A state supreme court recently held that an insured’s settlement consisting of services and assets provided in lieu of cash was uninsured because the consideration was not “money damages” under the policy. 

In Passaic Valley Sewerage Comm'rs. v. St. Paul Fire & Marine Ins. Co., 21 A.3d 1151 (N.J. 2011), Passaic Valley Sewerage Commissioners (“PVSC”) had a long and drawn-out dispute with an regulated discharger Spectraserv, Inc. (“Spectraserv”).  Spectraserv was a private hauling and treatment business that discharged wastewater into the PVSC system.  After years of litigation and multiple claims and counterclaims, PVSC entered into a series of settlement agreements with Spectraserv.  Rather than pay money to resolve the dispute, PVSC agreed, in part, to treat and dispose of sludge for five years from Spectraserv customer Westchester County, New York, and PVSC assigned to Spectraserv the right that PVSC had to dispose of sludge from another entity Encap Golf Holdings, LLC.  PVSC turned to its insurer, Coregis Insurance Company (“Coregis”), to reimburse PCSC the value of the settlement.  PVSC's expert determined that the total cost of the settlement to PVSC was between approximately $6 million and $17 million.    The New Jersey Supreme Court disagreed with PVSC’s claim and found that the insurance policy was not ambiguous because it defined "loss" as "money damages," which was further defined as "monetary compensation for past harms."  The Court determined that "monetary" meant "of or relating to money."  And, the policy specifically excluded indemnification for any other kind of relief "in any form other than ‘money damages,’" including "equitable relief."  In the end, the Court decided that the settlement constituted something akin to equitable relief rather than money damages. 

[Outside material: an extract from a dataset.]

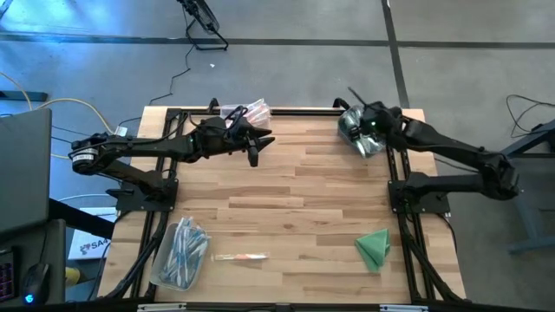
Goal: Pick & Place Toothbrushes
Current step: Put the green toothbrush into the blue bin
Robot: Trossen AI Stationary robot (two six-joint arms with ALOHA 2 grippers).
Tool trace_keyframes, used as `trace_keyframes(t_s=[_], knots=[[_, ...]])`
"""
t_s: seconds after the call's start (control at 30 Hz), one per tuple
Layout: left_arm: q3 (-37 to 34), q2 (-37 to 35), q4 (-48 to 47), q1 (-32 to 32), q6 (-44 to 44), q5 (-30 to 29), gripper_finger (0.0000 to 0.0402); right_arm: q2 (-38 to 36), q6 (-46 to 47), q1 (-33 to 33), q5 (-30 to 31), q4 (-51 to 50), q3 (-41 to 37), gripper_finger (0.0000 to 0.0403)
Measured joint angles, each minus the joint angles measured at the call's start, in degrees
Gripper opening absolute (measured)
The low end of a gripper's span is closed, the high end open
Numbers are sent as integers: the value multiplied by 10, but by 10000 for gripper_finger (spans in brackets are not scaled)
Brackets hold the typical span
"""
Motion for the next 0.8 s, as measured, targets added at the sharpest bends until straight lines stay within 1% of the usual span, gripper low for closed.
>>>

The lack of precision, as demonstrated by the eleven million dollar valuation range—constituting an approximately 300% difference between the highest and lowest estimates—provides further evidence that the settlement agreement was not of a defined value.  Not only did the settlement fail to involve money damages, it was a business arrangement involving performance of services, designed to benefit the parties.

Id. at 1159. 

The Court also looked to prior case law holding that a sewer district was not entitled to indemnification for credit-refunds issued to its customers after an ordinance was declared illegal.  Int’l Ins. Co. v. Metro. St. Louis Sewer Dist., 938 F.Supp. 568 (E.D. Mo. 1996).  The Court ultimately determined that the plain language of the policy did not entitle PVSC to indemnification.